Hard to Rise Back Up
Arvizu said there are “quite a few seniors” who live in The Zone and “quite a few veterans,” though many of them get the short end of the stick “way too often.” He said that not having a physical address can be a major deterrent to finding employment for a senior.That means it’s going to be that much harder getting out of The Zone—if at all.
Clarence Carter, 65, had spent most of his life working as a forklift driver and carpenter, becoming homeless in November after his wife died, which slashed their joint Supplementary Security Income benefits in half.
“I wasn’t able to keep up the rent and take both [financial responsibilities] on,” he told The Epoch Times.
He now lives in a tent near the Chaplaincy, sweeping sand around his perimeter to keep busy and maintain cleanliness and a sense of dignity.
“This is where I live now. It’s a struggle. It strengthens your faith in God, but it’s a struggle every day. You may hit the ground, but it can only get worse. There’s no simple way to put it.”
He said the worst part is the sense of having little control over his life at the moment and the despair that goes with living in The Zone.
“All I can do is try is make the situation brighter. I did [have hope]. Right now, I don’t.”
Having four sons who try to help tells him, “at least I know somebody is out there, somewhere, that cares a little bit.”
City officials point to budget allocations in 2022 to address the rising tide of homelessness in Maricopa County as progress, citing the $50 million the city spent on shelters, affordable housing, and mental health services.
The Phoenix City Council approved $70.5 million in affordable housing and homelessness programs.
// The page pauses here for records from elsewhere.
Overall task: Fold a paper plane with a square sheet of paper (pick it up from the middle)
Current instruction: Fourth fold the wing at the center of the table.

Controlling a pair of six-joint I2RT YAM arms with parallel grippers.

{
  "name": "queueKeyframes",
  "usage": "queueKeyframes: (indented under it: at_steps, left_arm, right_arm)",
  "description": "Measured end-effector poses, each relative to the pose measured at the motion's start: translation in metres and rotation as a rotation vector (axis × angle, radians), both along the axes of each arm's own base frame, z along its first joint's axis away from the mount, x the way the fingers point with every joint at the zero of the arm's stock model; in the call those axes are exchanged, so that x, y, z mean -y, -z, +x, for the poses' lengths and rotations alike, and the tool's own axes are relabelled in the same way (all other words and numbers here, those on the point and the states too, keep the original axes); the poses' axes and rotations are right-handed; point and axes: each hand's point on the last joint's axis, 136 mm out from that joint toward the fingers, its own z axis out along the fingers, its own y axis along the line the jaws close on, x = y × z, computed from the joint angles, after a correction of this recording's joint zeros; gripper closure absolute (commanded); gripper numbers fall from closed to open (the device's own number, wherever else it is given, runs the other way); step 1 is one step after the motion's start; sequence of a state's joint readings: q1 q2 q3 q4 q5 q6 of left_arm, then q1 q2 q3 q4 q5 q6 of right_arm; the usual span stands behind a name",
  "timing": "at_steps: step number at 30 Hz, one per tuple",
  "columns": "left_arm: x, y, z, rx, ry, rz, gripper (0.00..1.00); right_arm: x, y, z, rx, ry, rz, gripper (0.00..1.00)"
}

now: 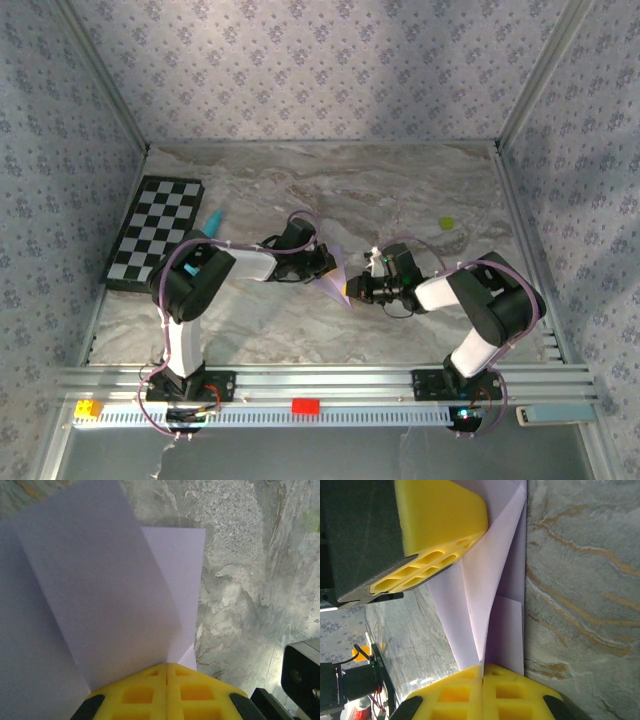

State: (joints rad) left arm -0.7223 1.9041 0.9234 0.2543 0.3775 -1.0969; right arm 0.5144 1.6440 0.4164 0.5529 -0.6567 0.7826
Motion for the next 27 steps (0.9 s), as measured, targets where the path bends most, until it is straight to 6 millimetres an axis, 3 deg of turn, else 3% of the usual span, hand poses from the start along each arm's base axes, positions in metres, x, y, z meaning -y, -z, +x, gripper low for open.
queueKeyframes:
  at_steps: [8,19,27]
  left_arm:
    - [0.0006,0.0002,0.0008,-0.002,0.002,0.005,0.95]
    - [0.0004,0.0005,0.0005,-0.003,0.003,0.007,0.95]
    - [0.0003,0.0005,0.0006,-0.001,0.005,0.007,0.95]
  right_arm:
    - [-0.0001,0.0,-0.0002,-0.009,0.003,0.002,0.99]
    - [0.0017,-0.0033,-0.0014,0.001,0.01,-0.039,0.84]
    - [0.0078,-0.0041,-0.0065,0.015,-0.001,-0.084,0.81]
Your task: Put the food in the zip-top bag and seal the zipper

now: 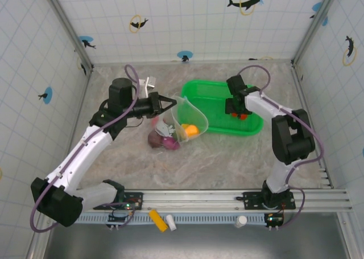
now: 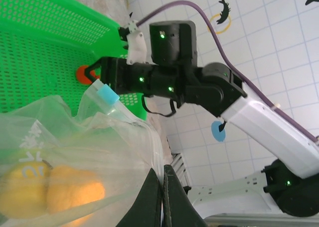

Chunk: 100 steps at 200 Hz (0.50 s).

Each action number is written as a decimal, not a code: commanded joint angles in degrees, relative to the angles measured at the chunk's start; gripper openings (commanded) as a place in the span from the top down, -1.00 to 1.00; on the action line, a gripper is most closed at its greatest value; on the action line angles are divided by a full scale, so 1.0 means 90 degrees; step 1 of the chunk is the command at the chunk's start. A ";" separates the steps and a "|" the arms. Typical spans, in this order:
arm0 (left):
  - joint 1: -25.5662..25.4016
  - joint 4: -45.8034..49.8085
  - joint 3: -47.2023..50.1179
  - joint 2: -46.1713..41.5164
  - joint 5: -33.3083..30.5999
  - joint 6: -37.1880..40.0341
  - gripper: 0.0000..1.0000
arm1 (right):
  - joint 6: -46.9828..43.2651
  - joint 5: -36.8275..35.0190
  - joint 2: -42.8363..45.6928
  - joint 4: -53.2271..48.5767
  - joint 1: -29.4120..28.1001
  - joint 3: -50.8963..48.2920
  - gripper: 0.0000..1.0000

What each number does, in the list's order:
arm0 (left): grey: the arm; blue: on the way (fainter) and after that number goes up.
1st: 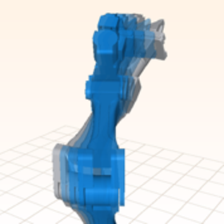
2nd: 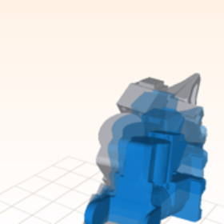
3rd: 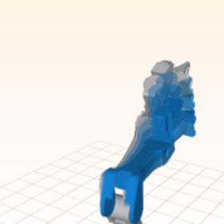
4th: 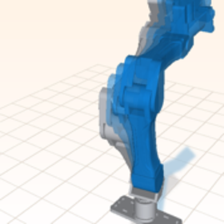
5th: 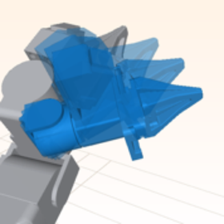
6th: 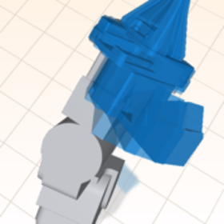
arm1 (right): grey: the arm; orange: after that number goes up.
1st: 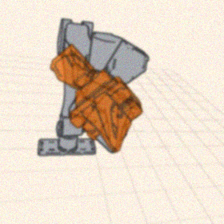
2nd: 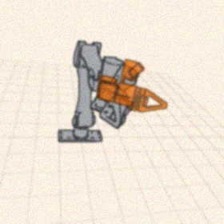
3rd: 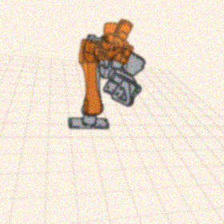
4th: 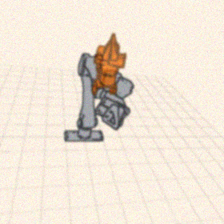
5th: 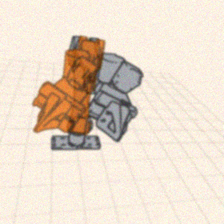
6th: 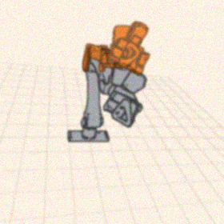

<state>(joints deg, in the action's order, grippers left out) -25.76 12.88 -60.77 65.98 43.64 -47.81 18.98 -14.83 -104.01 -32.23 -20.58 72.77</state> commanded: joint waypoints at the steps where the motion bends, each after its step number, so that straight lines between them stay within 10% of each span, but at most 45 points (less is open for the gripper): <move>1: 0.0042 -0.0322 0.0052 -0.0172 0.0255 0.0205 1.00 | -0.0124 0.0097 -0.0256 -0.0008 0.0055 0.0435 -0.38; 100: 0.0043 -0.0309 0.0073 -0.0153 0.0253 0.0176 1.00 | -0.0217 0.0167 -0.0953 0.0114 0.0051 0.0610 -0.14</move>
<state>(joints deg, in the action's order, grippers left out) -25.76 12.29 -60.34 65.87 44.42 -47.35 17.10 -13.67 -111.70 -31.59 -20.18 77.87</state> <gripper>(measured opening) 0.042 0.587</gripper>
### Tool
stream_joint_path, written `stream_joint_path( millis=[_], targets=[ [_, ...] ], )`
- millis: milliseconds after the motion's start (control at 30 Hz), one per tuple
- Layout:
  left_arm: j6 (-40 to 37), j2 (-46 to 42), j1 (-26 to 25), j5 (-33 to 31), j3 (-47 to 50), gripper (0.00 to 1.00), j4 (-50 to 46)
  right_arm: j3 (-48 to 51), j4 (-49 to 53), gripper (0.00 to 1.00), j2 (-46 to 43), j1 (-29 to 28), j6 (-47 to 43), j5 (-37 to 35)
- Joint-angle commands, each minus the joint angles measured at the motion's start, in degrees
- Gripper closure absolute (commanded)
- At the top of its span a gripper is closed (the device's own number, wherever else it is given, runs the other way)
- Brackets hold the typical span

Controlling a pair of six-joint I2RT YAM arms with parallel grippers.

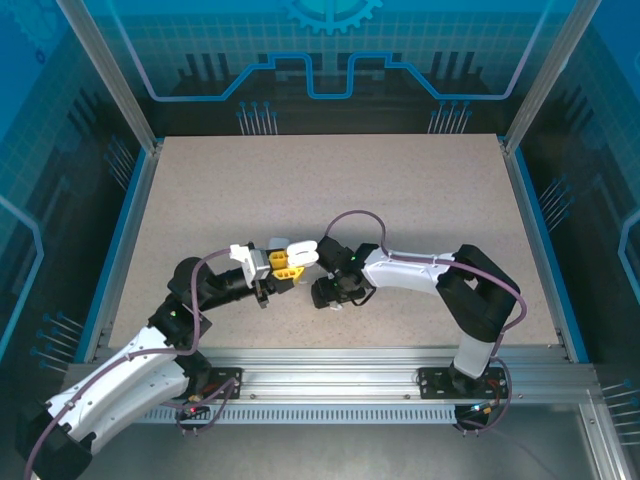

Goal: Insert wireless bluetooth earbuds into charging case

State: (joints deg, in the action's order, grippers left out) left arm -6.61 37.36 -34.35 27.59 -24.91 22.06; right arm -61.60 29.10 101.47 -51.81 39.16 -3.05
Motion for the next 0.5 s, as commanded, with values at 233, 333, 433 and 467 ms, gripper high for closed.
stream_joint_path(
  millis=[233,333,433,467],
  targets=[
    [-1.7,-0.7,-0.4,-0.8,-0.3,0.98,-0.3,2.1,-2.5,0.47,-3.5,2.5,-2.6,0.8],
    [-1.6,-0.7,-0.4,-0.9,-0.2,0.98,-0.3,2.9,-2.8,0.51,-4.0,3.8,-3.0,1.3],
    [-1.4,-0.7,-0.5,-0.9,-0.3,0.98,-0.3,3.4,-3.2,0.55,-3.8,4.8,-3.6,1.6],
    [-1.4,-0.7,-0.4,-1.0,-0.2,0.98,-0.3,3.4,-3.3,0.57,-3.5,5.1,-3.8,1.9]
  ],
)
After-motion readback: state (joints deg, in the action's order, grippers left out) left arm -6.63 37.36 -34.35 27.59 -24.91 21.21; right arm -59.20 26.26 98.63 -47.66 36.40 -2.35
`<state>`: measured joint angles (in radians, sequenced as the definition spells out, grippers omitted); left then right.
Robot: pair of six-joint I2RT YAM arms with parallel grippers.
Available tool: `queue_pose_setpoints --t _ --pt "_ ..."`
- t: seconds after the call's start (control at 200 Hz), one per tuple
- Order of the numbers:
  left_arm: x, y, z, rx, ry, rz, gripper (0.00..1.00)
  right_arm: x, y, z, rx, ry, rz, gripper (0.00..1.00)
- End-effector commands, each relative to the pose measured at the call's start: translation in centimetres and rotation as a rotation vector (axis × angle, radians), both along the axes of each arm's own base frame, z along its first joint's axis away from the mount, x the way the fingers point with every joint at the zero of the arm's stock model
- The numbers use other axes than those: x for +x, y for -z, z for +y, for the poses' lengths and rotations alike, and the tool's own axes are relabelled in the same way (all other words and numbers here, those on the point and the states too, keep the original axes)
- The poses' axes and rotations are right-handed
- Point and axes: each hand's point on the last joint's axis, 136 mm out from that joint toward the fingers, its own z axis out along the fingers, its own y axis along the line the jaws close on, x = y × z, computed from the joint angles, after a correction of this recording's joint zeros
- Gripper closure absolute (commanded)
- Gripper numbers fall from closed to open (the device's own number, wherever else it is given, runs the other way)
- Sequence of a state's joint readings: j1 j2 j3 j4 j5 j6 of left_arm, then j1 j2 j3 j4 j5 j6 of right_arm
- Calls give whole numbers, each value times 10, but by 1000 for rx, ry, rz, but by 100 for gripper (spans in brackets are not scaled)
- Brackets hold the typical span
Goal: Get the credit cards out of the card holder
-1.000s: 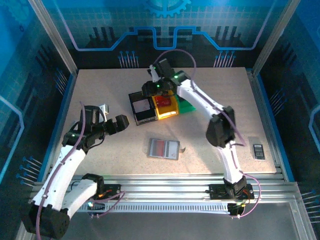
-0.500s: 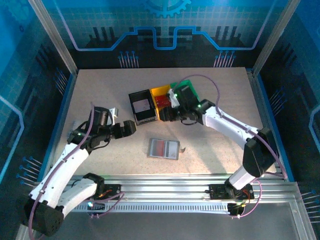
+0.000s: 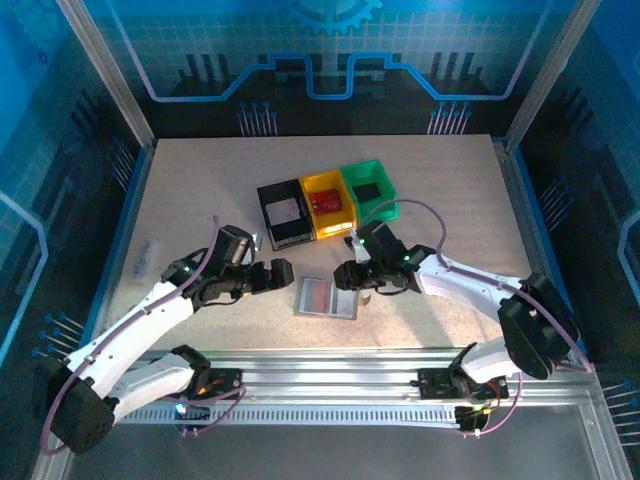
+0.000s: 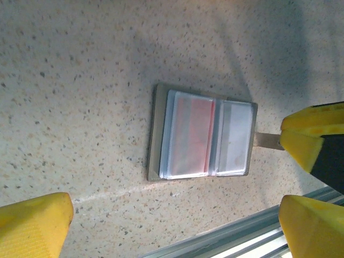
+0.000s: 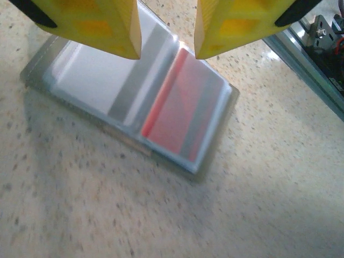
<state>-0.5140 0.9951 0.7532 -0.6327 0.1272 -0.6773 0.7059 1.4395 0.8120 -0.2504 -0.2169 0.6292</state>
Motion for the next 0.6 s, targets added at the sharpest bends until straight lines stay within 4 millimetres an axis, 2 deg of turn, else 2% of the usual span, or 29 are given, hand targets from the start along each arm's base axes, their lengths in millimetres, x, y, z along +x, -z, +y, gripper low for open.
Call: queue_pose_setpoints --t 0.0,0.22,0.385,0.595 --pt "-1 0 -11 -66 -25 1 1 -4 2 16 44 -13 3 70" --pt "-6 5 -28 -120 -7 4 1 -8 20 -2 -39 34 1 67" --pt "-9 22 -33 -78 -9 43 1 -7 31 -22 -113 76 -2 66" --pt "-11 39 -43 -66 -19 89 1 -11 42 -33 -136 108 24 64"
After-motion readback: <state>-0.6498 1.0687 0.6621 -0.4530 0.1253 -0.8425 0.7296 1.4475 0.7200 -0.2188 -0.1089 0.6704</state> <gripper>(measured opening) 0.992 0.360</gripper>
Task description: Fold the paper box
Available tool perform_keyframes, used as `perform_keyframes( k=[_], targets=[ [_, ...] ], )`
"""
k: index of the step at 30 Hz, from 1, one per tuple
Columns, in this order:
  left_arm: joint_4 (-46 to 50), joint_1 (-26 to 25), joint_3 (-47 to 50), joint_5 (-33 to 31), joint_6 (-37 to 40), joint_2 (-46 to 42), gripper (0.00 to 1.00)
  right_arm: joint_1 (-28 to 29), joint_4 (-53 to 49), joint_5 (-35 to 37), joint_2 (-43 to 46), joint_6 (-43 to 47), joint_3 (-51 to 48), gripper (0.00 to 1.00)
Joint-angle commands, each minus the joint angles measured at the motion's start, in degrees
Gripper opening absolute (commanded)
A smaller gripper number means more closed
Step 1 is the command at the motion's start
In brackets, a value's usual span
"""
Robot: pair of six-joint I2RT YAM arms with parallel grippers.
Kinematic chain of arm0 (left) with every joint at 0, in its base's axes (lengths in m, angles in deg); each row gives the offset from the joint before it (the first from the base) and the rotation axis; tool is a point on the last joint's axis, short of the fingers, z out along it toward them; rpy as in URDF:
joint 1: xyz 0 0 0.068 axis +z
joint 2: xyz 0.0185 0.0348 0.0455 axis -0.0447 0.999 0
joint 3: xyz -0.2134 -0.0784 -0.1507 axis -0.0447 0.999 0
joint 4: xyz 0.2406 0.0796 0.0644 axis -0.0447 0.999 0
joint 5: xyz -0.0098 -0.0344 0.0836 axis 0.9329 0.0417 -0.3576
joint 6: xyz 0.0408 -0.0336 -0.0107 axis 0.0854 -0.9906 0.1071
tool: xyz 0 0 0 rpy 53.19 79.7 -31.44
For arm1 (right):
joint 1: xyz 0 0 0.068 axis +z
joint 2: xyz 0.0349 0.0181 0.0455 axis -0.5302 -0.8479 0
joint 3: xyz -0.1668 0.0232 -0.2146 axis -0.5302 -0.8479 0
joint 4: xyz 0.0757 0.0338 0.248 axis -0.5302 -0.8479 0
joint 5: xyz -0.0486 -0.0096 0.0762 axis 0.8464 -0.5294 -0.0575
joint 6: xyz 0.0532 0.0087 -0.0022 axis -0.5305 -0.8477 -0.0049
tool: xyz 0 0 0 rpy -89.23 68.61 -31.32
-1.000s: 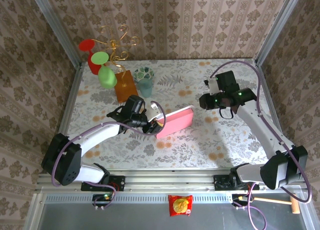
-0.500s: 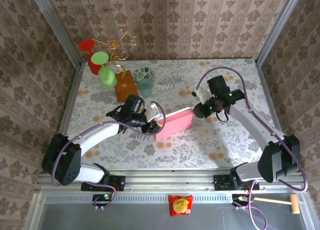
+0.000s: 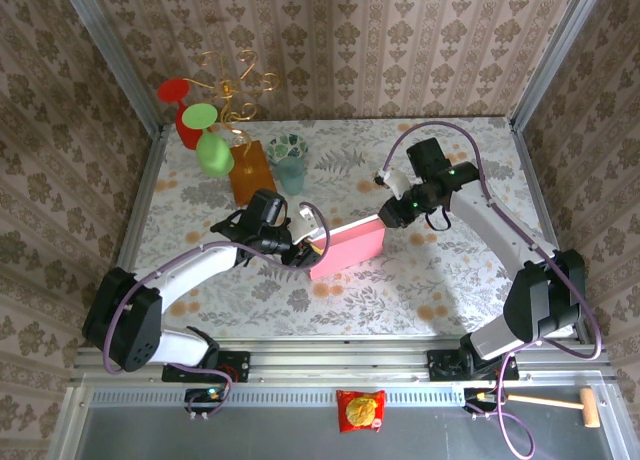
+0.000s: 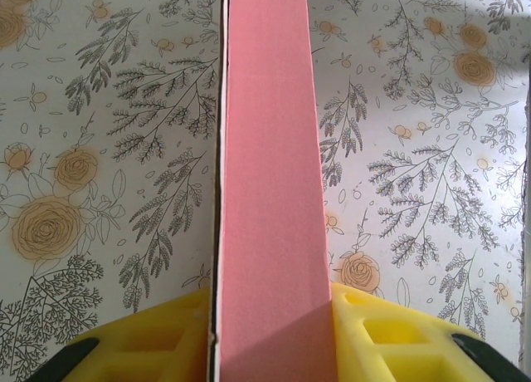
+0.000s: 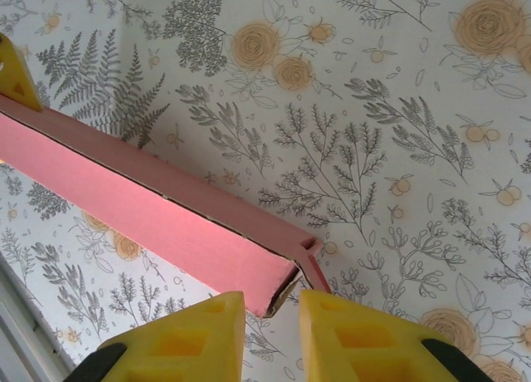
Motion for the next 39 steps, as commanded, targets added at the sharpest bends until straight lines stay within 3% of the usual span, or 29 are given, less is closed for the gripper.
perform_keyframes(
  k=[1,17,28,39],
  targets=[
    [1.31,0.32,-1.54,1.23,1.09,-0.89,0.35,0.17,-2.33,-1.87,-1.0,1.03,1.59,0.25],
    [1.57,0.4,-1.79,1.26,0.65,-0.72,0.33,0.05,-2.04,-0.89,-4.25,-0.39,4.18,0.21],
    [2.21,0.36,-1.96,1.27,0.91,-0.98,0.32,-3.63,-2.17,-3.68,-2.37,-1.5,4.79,0.32],
    [2.54,0.5,-2.19,1.39,1.0,-0.81,0.32,-3.23,-1.7,-5.77,-5.51,-1.73,5.0,0.32]
  ],
)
In the meantime, a statewide Housing Supply Committee is holding meetings seeking public input on ways to resolve Arizona’s housing shortage.
Despite these efforts, the homelessness situation in Phoenix, particularly among the elderly, only seems to be getting worse.
On Aug. 11, Phoenix Councilwoman Yassamin Ansari responded to “The Zone” lawsuit, saying in a letter she was “not at all shocked to see this lawsuit” given an “unmanageable condition.”
Ansari envisions a more regional approach to resolving homelessness than reliance on a struggling Human Services Campus model.
The concentration of homeless people near The Zone is growing because “it is the only place in the valley where help is visibly located,” she said.
A Crisis Without End?
Campbell said homelessness would continue to be a problem until people finally decide it has to end.“Our emphasis as of late has been with the elderly because the elderly are being evicted at high rates. It’s a real problem,” Campbell said.
“We won’t quit until everyone has a home.
“They don’t see the homeless as deserving to be raised to the level of humanity. And that’s what strikes me [as] funny. It gets me upset.”
Officials at Arizona’s Department of Human Services and the state’s Department of Economic Security didn’t respond by press time to a request by The Epoch Times for comment.